GOAL OF THE EXERCISE — Line by line, transcribe the listing below without omission.

:::::

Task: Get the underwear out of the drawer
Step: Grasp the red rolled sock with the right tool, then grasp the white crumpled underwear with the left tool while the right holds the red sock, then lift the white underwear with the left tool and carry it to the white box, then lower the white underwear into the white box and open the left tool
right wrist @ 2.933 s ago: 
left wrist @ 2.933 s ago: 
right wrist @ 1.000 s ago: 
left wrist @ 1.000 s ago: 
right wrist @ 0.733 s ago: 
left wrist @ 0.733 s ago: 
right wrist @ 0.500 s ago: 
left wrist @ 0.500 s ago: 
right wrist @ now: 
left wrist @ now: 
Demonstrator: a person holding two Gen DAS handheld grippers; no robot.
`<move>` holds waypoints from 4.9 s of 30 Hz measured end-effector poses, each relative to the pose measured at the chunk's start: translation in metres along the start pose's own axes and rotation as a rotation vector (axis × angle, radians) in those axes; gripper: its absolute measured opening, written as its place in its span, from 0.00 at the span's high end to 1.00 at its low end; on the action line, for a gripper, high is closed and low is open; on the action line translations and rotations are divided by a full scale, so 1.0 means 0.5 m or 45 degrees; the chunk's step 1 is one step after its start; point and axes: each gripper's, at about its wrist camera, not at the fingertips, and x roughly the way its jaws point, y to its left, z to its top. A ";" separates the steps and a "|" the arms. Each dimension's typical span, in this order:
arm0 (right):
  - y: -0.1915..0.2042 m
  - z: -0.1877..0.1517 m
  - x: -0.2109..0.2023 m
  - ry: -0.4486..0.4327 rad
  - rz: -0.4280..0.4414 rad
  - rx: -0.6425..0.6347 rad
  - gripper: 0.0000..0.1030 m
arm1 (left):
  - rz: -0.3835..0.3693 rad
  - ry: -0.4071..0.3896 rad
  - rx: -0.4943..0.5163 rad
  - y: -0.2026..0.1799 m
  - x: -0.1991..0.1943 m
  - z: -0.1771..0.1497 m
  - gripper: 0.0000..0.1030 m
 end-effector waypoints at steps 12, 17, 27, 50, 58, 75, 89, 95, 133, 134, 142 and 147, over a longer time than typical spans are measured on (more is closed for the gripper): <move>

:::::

ANSWER SPACE —
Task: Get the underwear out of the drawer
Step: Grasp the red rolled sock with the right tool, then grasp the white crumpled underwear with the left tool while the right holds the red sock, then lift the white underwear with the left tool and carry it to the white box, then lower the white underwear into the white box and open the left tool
right wrist @ 2.933 s ago: 
left wrist @ 2.933 s ago: 
right wrist @ 1.000 s ago: 
left wrist @ 1.000 s ago: 
right wrist @ 0.733 s ago: 
left wrist @ 0.733 s ago: 
right wrist @ 0.500 s ago: 
left wrist @ 0.500 s ago: 
right wrist @ now: 
left wrist @ now: 
Demonstrator: a person holding two Gen DAS handheld grippers; no robot.
`<move>` holds waypoints from 4.9 s of 30 Hz measured end-effector poses, each relative to the pose measured at the chunk's start: translation in metres along the start pose's own axes and rotation as a rotation vector (axis × angle, radians) in those axes; gripper: its absolute measured opening, written as its place in its span, from 0.00 at the span's high end to 1.00 at its low end; on the action line, for a gripper, high is closed and low is open; on the action line translations and rotations are divided by a full scale, so 1.0 means 0.5 m or 45 degrees; the chunk's step 1 is one step after its start; point and axes: each gripper's, at about its wrist camera, not at the fingertips, and x roughly the way its jaws point, y to its left, z to its top. A ";" separates the steps and a "|" the arms. Each dimension's typical span, in this order:
arm0 (right):
  - y: -0.1915..0.2042 m
  - z: -0.1877..0.1517 m
  - x: -0.2109..0.2023 m
  - ry: -0.4486..0.4327 rad
  - rz: -0.4280..0.4414 rad
  - rx: -0.6425..0.6347 rad
  - gripper: 0.0000..0.1030 m
arm1 (left):
  - rz: -0.3835..0.3693 rad
  - ry: -0.4071..0.3896 rad
  - rx: -0.4943..0.5163 rad
  - y: -0.2026..0.1799 m
  - x: -0.1991..0.1943 m
  - z: -0.1771..0.1497 m
  - gripper: 0.0000..0.1030 m
 end-effector waypoints at steps 12, 17, 27, 50, 58, 75, 89, 95, 133, 134, 142 and 147, over a longer time than typical spans are measured on (more is closed for the gripper): <move>

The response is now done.